2.3. Den - wie dargelegt - relativierten persönlichen Interessen des Beschwerdeführers an einem weiteren Aufenthalt im Bundesgebiet steht gegenüber, dass er sich unrechtmäßig im Bundesgebiet aufhält, was eine erhebliche Beeinträchtigung des großen öffentlichen Interesses an der Einhaltung der die Einreise und den Aufenthalt von Fremden regelnden Vorschriften, dem aus der Sicht des Schutzes und der Aufrechterhaltung der öffentlichen Ordnung (Art. 8 Abs. 2 EMRK) ein hoher Stellenwert zukommt, darstellt (vgl. etwa das hg. Erkenntnis vom 24. September 2009, Zl. 2009/18/0301, mwN).
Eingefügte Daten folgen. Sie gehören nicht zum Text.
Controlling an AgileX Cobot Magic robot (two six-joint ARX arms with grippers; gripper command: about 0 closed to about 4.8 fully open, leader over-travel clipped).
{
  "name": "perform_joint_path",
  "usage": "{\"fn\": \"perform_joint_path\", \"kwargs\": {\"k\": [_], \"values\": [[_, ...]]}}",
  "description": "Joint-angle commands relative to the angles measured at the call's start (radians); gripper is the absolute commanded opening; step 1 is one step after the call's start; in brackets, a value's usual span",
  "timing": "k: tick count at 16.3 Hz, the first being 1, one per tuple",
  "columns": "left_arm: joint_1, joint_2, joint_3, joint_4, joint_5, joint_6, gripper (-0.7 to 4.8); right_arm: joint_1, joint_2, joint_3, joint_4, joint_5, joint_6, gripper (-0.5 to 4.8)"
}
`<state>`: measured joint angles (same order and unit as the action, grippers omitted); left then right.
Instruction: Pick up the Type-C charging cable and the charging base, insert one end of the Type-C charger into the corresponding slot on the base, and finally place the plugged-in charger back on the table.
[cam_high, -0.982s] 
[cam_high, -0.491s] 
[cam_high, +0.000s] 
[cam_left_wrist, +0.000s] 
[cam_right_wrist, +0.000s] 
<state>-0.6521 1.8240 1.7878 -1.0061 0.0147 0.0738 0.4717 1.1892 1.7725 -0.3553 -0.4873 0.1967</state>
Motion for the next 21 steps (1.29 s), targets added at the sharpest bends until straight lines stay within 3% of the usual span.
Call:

Bei Abwägung dieses großen öffentlichen Interesses und der gegenläufigen, relativierten Interessen des Beschwerdeführers begegnet die Ansicht der belangten Behörde, dass dessen Ausweisung gemäß § 66 FPG zulässig sei, keinen Bedenken.

3. Die Beschwerde legt schließlich dar, dass der Beschwerdeführer vor Erlassung des angefochtenen Bescheides - nämlich am 22. Juni 2009 - einen Antrag auf Erteilung eines Aufenthaltstitels gemäß § 43 Abs. 2 NAG (in der Fassung der Novelle BGBl. I Nr. 29/2009) gestellt habe. Der Verwaltungsgerichtshof hat allerdings bereits ausgesprochen, dass auch ein derartiger Antrag, der gemäß § 44b Abs. 3 NAG kein Aufenthalts- oder Bleiberecht begründet, an der Unrechtmäßigkeit des Aufenthaltes und damit der Zulässigkeit der Ausweisung im Grunde des § 53 Abs. 1 FPG nichts ändert (vgl. etwa wiederum das hg. Erkenntnis vom 25. September 2009, mwN).

4. Die Beschwerde war daher gemäß § 42 Abs. 1 VwGG als unbegründet abzuweisen.

5. Der Ausspruch über den Aufwandersatz stützt sich auf die §§ 47 ff VwGG iVm der Verordnung BGBl. II Nr. 455/2008.